Exercise requirements: Narrow the data below down to the lines containing "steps".
══ Supplied records ══
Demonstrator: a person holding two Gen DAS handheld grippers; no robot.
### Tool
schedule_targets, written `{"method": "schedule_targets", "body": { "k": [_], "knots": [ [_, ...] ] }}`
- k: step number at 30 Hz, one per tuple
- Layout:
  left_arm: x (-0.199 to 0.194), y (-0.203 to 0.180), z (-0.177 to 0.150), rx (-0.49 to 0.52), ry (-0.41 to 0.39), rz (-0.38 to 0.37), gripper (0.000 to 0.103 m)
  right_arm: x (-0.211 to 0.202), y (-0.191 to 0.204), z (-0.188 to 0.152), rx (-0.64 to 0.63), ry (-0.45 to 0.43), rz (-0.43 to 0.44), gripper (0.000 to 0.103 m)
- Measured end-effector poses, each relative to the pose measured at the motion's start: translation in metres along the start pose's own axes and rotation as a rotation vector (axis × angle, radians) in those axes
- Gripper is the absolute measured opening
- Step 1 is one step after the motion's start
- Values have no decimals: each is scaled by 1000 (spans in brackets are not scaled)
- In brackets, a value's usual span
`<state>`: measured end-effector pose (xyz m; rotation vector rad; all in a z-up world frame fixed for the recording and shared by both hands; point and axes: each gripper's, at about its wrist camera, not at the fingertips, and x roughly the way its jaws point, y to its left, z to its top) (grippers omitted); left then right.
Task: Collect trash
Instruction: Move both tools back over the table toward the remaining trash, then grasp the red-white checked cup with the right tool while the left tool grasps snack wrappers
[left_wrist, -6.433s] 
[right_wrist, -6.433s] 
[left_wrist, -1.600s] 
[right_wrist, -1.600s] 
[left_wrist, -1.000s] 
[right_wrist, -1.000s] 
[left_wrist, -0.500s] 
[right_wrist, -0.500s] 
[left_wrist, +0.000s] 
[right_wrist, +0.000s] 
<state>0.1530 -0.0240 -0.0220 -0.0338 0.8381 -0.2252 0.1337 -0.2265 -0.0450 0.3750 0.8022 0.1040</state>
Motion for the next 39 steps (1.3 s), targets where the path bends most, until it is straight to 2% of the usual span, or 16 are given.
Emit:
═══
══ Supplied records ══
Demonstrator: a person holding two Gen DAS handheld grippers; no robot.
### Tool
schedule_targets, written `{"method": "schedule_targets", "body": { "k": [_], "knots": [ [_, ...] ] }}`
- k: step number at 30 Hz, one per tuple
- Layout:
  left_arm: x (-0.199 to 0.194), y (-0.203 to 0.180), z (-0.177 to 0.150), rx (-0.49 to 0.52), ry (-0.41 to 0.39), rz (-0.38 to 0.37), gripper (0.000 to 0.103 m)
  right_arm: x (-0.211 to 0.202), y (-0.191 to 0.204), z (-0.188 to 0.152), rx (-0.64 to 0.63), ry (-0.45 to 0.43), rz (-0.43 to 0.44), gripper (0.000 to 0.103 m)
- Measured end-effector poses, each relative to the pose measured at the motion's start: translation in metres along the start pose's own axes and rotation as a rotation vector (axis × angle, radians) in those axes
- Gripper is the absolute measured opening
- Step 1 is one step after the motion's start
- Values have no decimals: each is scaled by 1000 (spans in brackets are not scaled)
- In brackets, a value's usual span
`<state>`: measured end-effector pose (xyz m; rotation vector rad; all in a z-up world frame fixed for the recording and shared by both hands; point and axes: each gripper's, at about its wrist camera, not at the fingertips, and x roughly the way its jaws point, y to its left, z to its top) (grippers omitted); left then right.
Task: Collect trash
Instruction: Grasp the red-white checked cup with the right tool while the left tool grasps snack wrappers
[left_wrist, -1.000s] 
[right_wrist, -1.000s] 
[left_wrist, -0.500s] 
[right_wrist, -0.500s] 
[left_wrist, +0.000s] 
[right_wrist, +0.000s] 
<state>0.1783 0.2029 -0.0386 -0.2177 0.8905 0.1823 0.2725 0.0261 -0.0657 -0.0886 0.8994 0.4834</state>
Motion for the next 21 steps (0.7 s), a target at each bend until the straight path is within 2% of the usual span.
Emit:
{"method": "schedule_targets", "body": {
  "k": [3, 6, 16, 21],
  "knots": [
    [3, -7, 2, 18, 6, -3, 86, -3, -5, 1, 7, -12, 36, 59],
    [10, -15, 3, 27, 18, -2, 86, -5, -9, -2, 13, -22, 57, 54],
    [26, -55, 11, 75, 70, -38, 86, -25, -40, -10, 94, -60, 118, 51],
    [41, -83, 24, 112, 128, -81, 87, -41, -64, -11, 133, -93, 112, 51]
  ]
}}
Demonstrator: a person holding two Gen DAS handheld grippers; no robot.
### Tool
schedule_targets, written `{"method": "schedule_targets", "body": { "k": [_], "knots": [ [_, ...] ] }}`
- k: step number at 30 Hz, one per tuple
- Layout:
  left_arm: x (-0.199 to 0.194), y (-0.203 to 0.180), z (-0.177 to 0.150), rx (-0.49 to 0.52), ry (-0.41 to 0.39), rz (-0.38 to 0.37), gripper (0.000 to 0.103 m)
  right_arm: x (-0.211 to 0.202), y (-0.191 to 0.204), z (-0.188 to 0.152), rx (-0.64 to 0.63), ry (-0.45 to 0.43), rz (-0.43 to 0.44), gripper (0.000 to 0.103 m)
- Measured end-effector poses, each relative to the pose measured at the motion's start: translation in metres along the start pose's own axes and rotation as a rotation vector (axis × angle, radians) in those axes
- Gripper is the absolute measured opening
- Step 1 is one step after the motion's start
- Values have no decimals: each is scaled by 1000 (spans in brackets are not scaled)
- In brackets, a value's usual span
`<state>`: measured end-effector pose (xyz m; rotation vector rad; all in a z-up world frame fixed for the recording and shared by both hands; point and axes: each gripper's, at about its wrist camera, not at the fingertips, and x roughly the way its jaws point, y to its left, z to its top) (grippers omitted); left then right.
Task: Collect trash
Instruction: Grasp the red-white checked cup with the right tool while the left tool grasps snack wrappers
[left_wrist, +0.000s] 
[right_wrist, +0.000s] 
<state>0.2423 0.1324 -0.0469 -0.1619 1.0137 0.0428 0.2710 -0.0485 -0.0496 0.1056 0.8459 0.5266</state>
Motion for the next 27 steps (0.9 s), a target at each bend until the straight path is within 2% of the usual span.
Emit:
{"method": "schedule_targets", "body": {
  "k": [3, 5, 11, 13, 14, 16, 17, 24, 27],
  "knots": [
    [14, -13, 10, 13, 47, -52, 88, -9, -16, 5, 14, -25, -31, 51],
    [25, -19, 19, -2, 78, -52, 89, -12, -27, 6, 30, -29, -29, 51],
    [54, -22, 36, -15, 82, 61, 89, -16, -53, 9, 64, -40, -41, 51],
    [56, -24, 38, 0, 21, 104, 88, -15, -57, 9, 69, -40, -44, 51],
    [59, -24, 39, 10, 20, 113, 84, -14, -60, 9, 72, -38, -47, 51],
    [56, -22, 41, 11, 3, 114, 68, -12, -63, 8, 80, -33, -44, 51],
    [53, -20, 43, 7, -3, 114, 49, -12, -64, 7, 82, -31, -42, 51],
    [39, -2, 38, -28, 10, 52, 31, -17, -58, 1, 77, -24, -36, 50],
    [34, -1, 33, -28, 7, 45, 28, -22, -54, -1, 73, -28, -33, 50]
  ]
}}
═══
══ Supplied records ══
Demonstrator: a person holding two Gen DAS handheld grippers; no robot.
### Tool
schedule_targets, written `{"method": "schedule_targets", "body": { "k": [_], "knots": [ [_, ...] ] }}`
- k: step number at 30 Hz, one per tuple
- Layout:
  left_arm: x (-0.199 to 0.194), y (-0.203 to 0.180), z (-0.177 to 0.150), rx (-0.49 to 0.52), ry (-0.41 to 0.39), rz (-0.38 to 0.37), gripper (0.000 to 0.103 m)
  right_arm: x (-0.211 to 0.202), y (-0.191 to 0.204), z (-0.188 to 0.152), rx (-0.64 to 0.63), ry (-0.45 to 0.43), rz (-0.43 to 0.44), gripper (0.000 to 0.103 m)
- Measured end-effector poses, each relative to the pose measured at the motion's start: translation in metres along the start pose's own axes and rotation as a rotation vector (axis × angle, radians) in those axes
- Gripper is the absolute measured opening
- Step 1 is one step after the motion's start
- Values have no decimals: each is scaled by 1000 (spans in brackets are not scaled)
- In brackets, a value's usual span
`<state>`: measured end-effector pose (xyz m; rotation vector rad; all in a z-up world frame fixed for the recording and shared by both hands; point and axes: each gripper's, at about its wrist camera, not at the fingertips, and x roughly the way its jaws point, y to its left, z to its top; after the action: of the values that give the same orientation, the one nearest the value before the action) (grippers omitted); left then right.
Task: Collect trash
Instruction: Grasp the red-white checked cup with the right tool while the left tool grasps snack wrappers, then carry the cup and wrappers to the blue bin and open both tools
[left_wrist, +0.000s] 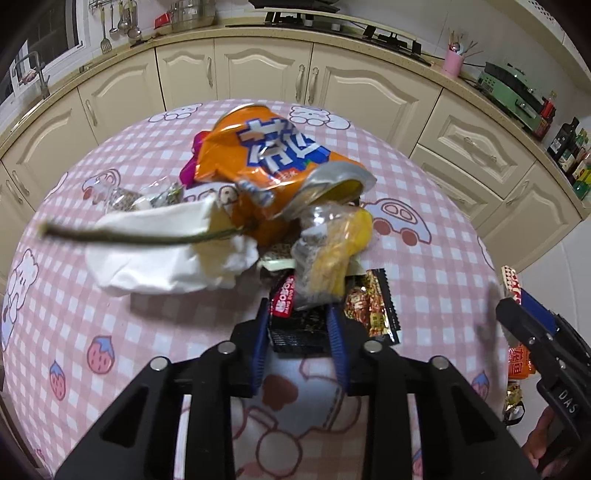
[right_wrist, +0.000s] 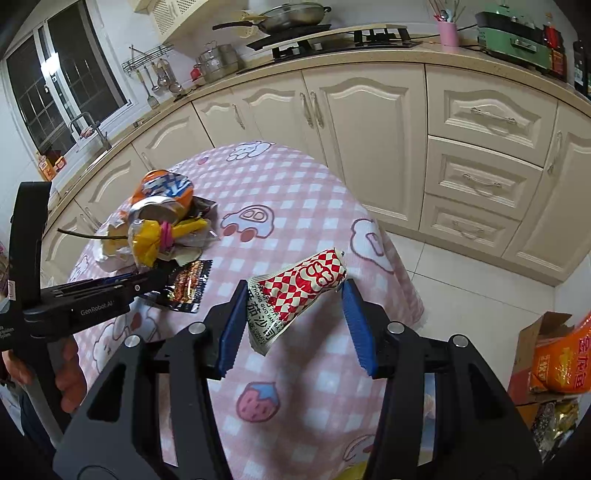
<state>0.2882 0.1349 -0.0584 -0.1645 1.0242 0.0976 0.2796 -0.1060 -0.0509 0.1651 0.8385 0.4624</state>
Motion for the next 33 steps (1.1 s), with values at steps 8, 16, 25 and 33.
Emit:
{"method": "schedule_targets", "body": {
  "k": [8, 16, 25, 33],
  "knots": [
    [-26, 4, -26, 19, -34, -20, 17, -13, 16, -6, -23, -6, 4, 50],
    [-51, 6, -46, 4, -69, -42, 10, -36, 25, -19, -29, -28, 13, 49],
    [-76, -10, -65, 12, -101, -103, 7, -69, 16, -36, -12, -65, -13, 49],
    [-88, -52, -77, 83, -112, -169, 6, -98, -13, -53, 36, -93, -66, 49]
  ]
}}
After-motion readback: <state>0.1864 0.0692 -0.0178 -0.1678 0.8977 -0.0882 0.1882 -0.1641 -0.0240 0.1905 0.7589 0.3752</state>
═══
Answer box:
Motion for the next 39 steps (1.3 s), targets where the path bends most, until it is straight to 2% of the usual span, or 16 are given.
Motion for the next 21 steps (0.7 s), a target at each bend until the straight path is within 2% of the usual span.
Motion for the next 27 steps (0.9 s), a target at each bend until the straight path is within 2% of the usual span.
Motion for the next 33 steps (1.1 s), with values at steps 8, 16, 25 and 33.

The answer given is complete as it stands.